Astrattismo in Europa al Forte di Bard

La mostra della settimana

Wassily Kandinsky, Rose Fondant

Il Forte di Bard in Valle d’Aosta ospita dal 31 gennaio al 2 giugno 2015 una mostra che mette sotto i riflettori i capolavori di oltre 30 artisti protagonisti della rivoluzione dell’immagine del Novecento.

L’esposizione “Astrattismo in Europa. Kandinsky, Popova, Majakovskij, Malevič”, a cura di Markus Müller e Gabriele Accornero, raccoglie per la prima volta in Italia oltre 80 opere, principalmente olii e disegni, appartenenti a una prestigiosa collezione privata tedesca.

I quadri riuniti illustrano mirabilmente le tendenze artistiche dell’Europa Orientale e Centrale durante la prima metà del XX secolo, con particolare attenzione alla nascita della pittura astratta e ai movimenti di arte non figurativa che ne seguirono e che capillarmente si diffusero in tutta l’Europa.

In un clima di generale rinnovamento del linguaggio artistico, infatti, a partire dal 1910 circa si sviluppano diverse tendenze astratte nell’ambito dei movimenti d’avanguardia tedesco, russo, ceco e olandese.  Wassily Kandinsky occupa un posto di primo piano in questo contesto artistico, poiché il suo lavoro può essere considerato il punto di incontro fra i vari movimenti che in tutta l’Europa guardavano con interesse al linguaggio astratto e che sorsero in varie parti d’Europa.

Kasimir Malevič, con Kandinsky, può considerarsi il più importante pioniere dell’arte astratta. Proveniente dal contesto del Cubofuturismo russo, Malevič dipinge forme geometriche elementari come il quadrato, la sfera, la croce, dando vita al movimento del Suprematismo: un’arte non descrittiva, puramente contemplativa e spirituale.
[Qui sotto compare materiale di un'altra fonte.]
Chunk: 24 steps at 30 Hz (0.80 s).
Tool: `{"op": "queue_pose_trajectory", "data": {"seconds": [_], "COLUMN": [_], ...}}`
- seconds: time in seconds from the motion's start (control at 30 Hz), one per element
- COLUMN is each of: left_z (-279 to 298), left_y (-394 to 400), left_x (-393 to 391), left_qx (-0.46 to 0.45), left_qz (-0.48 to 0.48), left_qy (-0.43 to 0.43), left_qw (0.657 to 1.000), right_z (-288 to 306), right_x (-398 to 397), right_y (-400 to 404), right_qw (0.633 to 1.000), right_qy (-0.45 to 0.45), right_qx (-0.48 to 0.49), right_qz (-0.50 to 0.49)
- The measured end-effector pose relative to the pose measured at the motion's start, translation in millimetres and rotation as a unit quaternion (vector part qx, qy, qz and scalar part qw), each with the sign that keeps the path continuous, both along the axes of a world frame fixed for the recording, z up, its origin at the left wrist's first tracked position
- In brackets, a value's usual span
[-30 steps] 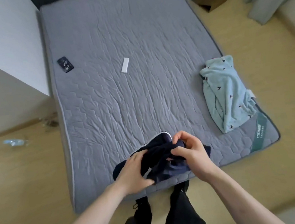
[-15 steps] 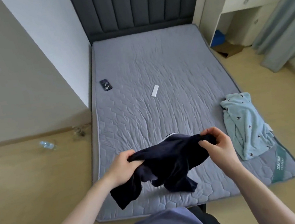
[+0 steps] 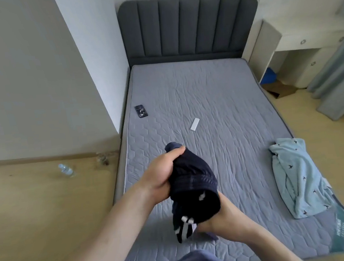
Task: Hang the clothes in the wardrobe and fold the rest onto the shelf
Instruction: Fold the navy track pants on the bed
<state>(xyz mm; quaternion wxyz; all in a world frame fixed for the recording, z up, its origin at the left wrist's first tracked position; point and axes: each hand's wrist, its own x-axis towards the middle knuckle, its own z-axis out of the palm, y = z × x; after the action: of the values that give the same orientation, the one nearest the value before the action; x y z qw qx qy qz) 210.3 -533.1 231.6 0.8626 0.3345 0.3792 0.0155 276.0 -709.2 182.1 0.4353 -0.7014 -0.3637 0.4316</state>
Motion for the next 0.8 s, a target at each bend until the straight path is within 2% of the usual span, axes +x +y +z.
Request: {"op": "queue_pose_trajectory", "data": {"seconds": [0.1,0.17,0.27,0.3,0.4,0.5,0.6,0.7,0.73,0.8], "left_z": [0.2,2.7,11.4,13.5,22.2,14.6,-0.9,-17.5,-20.2,-21.3], "left_y": [3.4,7.2,8.0,7.3,6.6,28.4,56.0,63.7,61.2,50.0], "left_x": [5.8,8.4,7.4,7.5,9.7,5.4,-12.7,-30.8,-36.3,-46.6], "left_qx": [0.028,0.045,0.039,0.038,0.06,0.152,0.302,0.406,0.429,0.407], "left_qz": [0.046,0.084,0.09,0.076,0.041,0.108,0.151,0.087,0.048,-0.03], "left_qy": [-0.009,-0.015,-0.041,-0.052,-0.064,-0.032,0.053,0.123,0.115,0.051], "left_qw": [0.999,0.995,0.994,0.995,0.995,0.982,0.94,0.901,0.895,0.912], "right_z": [2.1,6.8,13.0,12.3,-0.1,2.2,21.3,40.8,45.3,51.6], "right_x": [8.8,17.0,21.2,19.8,22.4,39.7,59.6,71.8,73.6,72.6], "right_y": [4.7,0.8,1.2,5.7,22.1,23.4,14.6,14.0,15.1,19.9], "right_qw": [1.0,0.999,0.998,0.999,0.99,0.975,0.968,0.976,0.978,0.98], "right_qy": [-0.004,0.024,0.051,0.03,-0.07,-0.07,-0.108,-0.118,-0.106,-0.06], "right_qx": [0.025,0.021,0.0,0.006,0.015,0.015,0.03,0.034,0.032,0.032], "right_qz": [0.011,0.018,0.049,0.032,-0.124,-0.213,-0.224,-0.182,-0.177,-0.189]}}
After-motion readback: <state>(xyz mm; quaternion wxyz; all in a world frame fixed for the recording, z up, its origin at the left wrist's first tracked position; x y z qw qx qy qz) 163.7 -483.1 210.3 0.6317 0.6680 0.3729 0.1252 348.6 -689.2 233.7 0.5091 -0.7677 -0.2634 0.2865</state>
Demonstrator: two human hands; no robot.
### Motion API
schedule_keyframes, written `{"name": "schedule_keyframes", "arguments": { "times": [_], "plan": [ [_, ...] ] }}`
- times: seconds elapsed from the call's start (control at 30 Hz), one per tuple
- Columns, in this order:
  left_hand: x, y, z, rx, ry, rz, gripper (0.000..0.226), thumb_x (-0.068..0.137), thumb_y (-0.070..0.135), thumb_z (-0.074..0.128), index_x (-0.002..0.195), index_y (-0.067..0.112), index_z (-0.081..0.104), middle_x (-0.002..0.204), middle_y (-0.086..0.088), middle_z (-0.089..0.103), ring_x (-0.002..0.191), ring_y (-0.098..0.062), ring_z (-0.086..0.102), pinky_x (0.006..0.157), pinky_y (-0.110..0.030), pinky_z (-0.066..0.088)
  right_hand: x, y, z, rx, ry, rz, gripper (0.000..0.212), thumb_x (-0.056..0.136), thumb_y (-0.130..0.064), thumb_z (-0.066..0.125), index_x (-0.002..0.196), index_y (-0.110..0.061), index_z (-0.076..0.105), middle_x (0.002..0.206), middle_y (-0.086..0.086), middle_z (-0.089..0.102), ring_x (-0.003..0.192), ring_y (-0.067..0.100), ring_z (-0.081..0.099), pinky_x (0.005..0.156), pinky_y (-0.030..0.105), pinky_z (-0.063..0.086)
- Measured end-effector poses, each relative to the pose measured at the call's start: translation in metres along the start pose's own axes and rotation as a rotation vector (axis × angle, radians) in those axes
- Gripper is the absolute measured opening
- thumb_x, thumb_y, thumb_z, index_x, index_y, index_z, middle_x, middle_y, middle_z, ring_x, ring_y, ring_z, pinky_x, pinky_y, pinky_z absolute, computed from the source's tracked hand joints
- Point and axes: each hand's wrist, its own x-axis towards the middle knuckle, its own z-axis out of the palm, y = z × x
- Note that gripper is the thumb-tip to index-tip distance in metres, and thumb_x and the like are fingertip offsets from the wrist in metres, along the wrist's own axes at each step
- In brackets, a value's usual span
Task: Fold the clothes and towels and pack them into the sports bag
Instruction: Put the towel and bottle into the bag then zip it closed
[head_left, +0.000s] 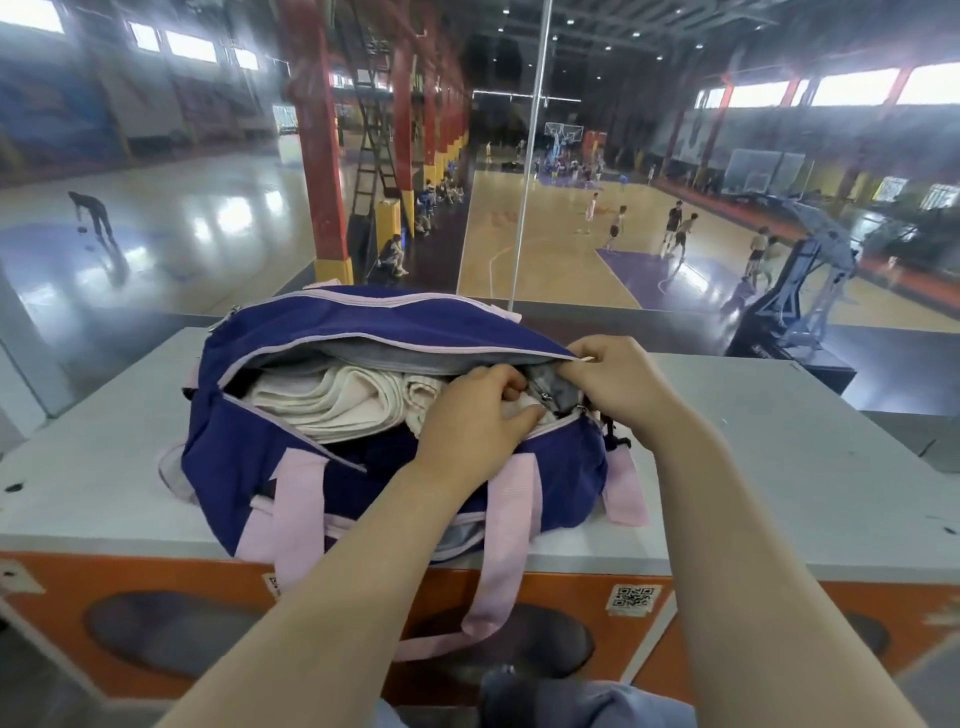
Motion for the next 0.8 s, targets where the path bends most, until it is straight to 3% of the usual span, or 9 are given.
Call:
{"name": "schedule_keyframes", "arguments": {
  "times": [0.13,0.33,0.47,0.57,0.63,0.73,0.8],
  "plan": [
    [-0.003,0.008,0.01,0.075,0.104,0.009,0.036,0.077,0.053,0.072,0.091,0.024,0.055,0.09,0.007,0.058,0.084,-0.012,0.054,0.071,-0.031,0.046,0.0,0.002,0.003,0.05,-0.005,-0.014,0.011,0.089,-0.009,0.063,0.097,-0.006,0.07,0.086,0.007,0.07,0.068,0.009,0.061,0.052,0.009,0.046],
    [-0.003,0.011,0.018,0.147,0.176,-0.015,0.033,0.08,0.051,0.068,0.087,0.027,0.048,0.086,0.009,0.055,0.083,-0.012,0.051,0.069,-0.029,0.04,0.0,0.004,0.007,0.111,-0.015,0.007,0.013,0.087,-0.007,0.063,0.098,-0.003,0.068,0.088,0.01,0.072,0.073,0.015,0.063,0.063,0.022,0.05],
    [-0.002,0.007,0.017,0.08,0.114,-0.025,0.02,0.082,0.032,0.066,0.088,0.022,0.05,0.089,0.006,0.055,0.088,-0.018,0.053,0.072,-0.032,0.038,0.001,0.004,0.006,0.129,-0.016,0.006,0.012,0.085,-0.007,0.065,0.094,-0.001,0.07,0.084,0.009,0.068,0.071,0.014,0.058,0.061,0.023,0.047],
    [-0.002,0.006,0.015,0.042,0.108,-0.017,0.012,0.082,0.024,0.063,0.088,0.02,0.054,0.09,0.005,0.058,0.087,-0.016,0.054,0.07,-0.031,0.04,0.0,0.006,0.008,0.107,-0.02,0.024,0.012,0.084,-0.017,0.066,0.093,-0.01,0.071,0.088,0.006,0.071,0.078,0.019,0.063,0.075,0.033,0.053],
    [-0.003,0.006,0.014,0.038,0.129,-0.002,0.009,0.082,0.024,0.063,0.086,0.019,0.056,0.088,0.005,0.059,0.084,-0.015,0.054,0.068,-0.03,0.042,-0.001,0.006,0.007,0.082,-0.061,0.017,0.014,0.082,-0.022,0.068,0.094,-0.016,0.069,0.09,0.005,0.073,0.085,0.024,0.067,0.084,0.041,0.053],
    [-0.004,0.006,0.013,0.008,0.148,0.02,0.008,0.085,0.026,0.063,0.086,0.019,0.058,0.087,0.006,0.061,0.08,-0.012,0.054,0.067,-0.029,0.043,-0.003,0.005,0.004,0.105,-0.204,-0.021,0.024,0.081,-0.012,0.073,0.103,-0.012,0.063,0.097,0.011,0.072,0.084,0.02,0.066,0.085,0.039,0.054],
    [-0.005,0.005,0.012,0.0,0.15,0.034,0.009,0.086,0.026,0.063,0.085,0.019,0.059,0.087,0.006,0.061,0.079,-0.011,0.054,0.067,-0.028,0.044,-0.003,0.005,0.004,0.002,-0.227,-0.059,0.032,0.077,-0.012,0.075,0.106,-0.016,0.062,0.098,0.004,0.069,0.09,0.019,0.066,0.088,0.04,0.054]
  ]
}}
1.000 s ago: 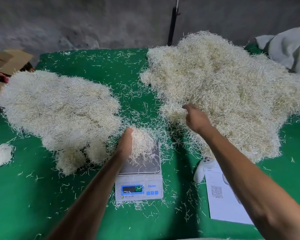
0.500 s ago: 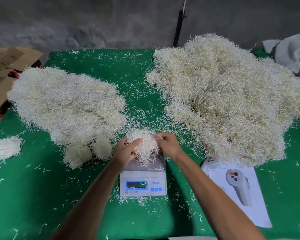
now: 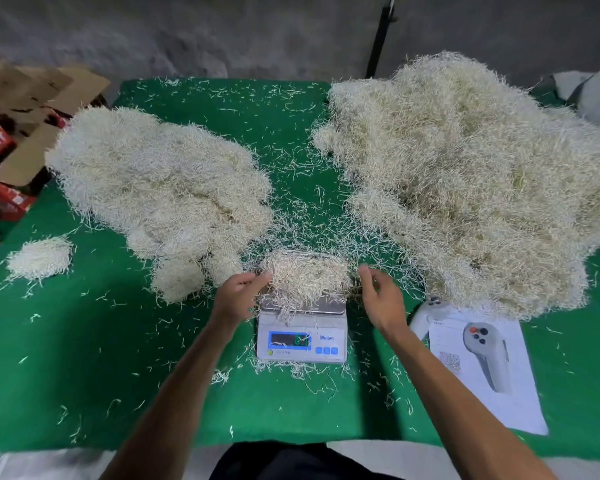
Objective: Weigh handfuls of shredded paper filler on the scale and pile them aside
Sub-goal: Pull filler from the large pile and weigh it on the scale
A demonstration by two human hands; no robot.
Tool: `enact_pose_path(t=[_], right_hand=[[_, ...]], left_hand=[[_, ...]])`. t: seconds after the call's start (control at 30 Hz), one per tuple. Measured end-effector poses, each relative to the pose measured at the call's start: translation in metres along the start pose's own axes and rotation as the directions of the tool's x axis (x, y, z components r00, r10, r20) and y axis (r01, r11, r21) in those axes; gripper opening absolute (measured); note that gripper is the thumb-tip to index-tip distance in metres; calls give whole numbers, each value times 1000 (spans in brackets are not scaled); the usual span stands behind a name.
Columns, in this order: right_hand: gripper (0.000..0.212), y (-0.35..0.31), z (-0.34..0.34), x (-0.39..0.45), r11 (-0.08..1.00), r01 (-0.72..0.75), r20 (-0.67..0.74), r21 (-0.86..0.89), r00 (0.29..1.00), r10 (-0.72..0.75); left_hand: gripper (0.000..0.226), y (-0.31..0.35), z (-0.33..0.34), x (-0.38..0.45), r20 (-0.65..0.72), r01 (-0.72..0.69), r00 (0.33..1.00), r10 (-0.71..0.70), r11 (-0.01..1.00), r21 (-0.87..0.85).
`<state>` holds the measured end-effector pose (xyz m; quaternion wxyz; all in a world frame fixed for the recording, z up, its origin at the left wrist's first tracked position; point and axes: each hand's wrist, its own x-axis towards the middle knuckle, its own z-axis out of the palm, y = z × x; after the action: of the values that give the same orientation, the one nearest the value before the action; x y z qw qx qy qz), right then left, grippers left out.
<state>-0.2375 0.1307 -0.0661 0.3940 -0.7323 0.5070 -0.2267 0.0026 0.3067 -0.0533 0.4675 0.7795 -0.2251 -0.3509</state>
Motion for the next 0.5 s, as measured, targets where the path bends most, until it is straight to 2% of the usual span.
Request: enact_pose_path(t=[0.07, 0.13, 0.17, 0.23, 0.3, 0.33, 0.37, 0.5], right_hand=[[61, 29, 5, -21, 987, -117, 8, 112, 993, 116], [59, 56, 13, -43, 910, -292, 73, 294, 956, 283], [56, 66, 17, -52, 814, -370, 112, 449, 926, 359], [58, 78, 19, -60, 584, -431, 165, 688, 877, 452], [67, 78, 15, -60, 506, -425, 196, 751, 875, 443], [69, 77, 14, -60, 500, -423, 204, 756, 878, 434], [70, 76, 13, -60, 492, -423, 212, 761, 879, 428], [71, 78, 14, -61, 482, -414, 208, 772, 881, 424]], left_hand=[[82, -24, -10, -8, 61, 18, 998, -8, 986, -168], [81, -51, -9, -16, 171, 195, 976, -133, 884, -424], [84, -64, -5, -20, 228, 289, 955, -192, 780, -555], [92, -86, 2, -30, 303, 389, 920, -247, 488, -781], [96, -101, 7, -37, 300, 360, 914, -272, 208, -910], [98, -105, 6, -39, 284, 337, 913, -294, 146, -930], [99, -106, 6, -40, 269, 323, 912, -309, 136, -937], [100, -108, 6, -40, 229, 304, 923, -309, 221, -927]])
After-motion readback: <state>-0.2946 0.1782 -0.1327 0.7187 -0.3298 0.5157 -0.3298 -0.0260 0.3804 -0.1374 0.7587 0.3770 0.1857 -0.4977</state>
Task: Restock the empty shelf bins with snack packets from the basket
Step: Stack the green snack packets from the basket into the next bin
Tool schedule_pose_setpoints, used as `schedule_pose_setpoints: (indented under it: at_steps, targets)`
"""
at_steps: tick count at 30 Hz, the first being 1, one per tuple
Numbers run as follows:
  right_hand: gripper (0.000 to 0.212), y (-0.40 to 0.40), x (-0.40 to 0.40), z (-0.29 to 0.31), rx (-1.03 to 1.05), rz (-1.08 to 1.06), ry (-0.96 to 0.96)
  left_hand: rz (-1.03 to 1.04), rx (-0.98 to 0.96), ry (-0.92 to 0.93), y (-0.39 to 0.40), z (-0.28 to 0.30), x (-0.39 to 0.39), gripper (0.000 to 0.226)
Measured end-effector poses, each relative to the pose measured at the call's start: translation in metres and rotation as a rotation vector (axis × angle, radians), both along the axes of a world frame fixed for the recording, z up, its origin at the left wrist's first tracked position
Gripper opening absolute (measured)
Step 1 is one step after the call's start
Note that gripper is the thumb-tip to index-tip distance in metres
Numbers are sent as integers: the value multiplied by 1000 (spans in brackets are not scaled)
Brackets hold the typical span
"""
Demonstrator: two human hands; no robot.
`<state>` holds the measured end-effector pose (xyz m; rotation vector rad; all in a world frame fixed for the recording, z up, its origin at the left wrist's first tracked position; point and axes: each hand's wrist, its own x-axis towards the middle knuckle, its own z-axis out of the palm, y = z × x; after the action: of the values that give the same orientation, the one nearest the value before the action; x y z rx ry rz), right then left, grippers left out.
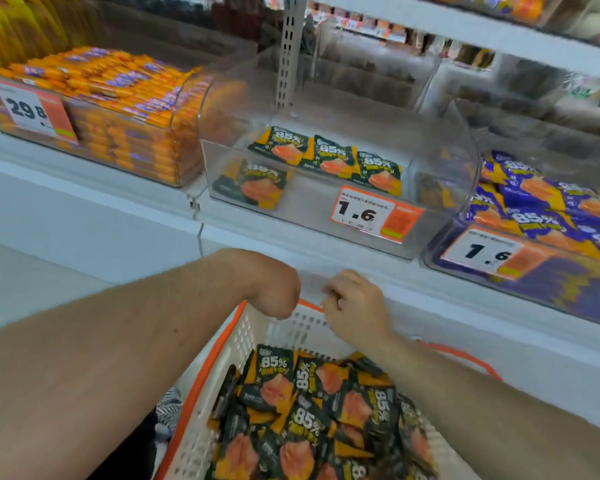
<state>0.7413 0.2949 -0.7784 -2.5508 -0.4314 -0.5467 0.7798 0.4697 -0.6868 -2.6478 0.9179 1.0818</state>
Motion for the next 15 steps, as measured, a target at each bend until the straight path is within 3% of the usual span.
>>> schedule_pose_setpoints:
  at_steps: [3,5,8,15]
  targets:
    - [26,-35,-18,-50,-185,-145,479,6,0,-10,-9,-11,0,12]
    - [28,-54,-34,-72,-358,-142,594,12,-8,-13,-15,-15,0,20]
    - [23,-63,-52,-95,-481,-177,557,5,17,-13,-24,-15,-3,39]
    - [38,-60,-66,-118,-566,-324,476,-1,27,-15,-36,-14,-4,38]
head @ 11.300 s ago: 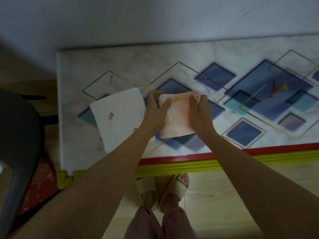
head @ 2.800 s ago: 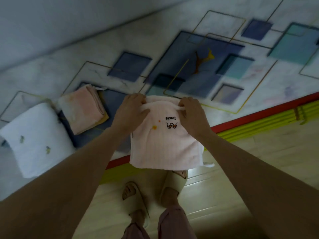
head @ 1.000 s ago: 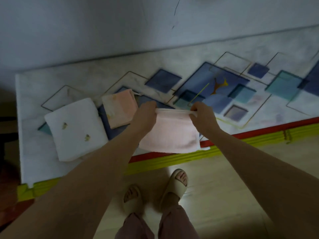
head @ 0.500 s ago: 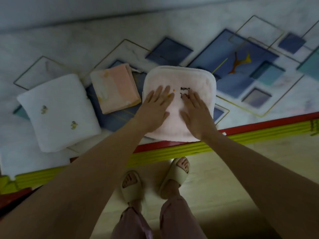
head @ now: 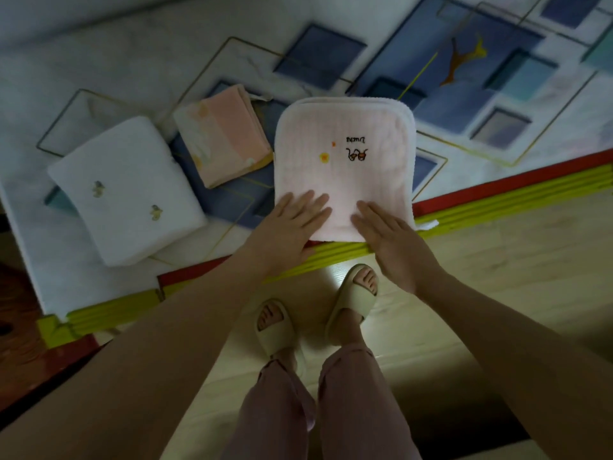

Il movimento del Costruttivismo è rappresentato attraverso le opere di Lászlo Moholy-Nagy, importante esponente del Bauhaus tedesco.
Max Bill (Abstraction-Creation) e Georges Vantongerloo (De Stijl) testimoniano la diffusione di un linguaggio astratto-geometrico rispettivamente in Svizzera e in Olanda.

Attraverso le opere dei 30 autori presenti in mostra, è possibile ricostruire lo scenario entro cui si è sviluppata una delle principali linee evolutive dell’arte del Novecento, e il milieu culturale che ha visto la nascita di quella che si può definire una vera e propria rivoluzione dell’immagine.

In mostra anche 44 libri originali del medesimo movimento artistico culturale con numerosi pezzi di Wladimir Majakovskij e opere di Nikolay Punin, Kasimir Malevič, Lajos Kassák e due filmati di Hans Richter e Viking Eggeling, pionieri dell’astrattismo geometrico cinematografico d’avanguardia europeo. I loro lavori, terminati nel 1921, sono considerati tra le opere fondamentali della modernità.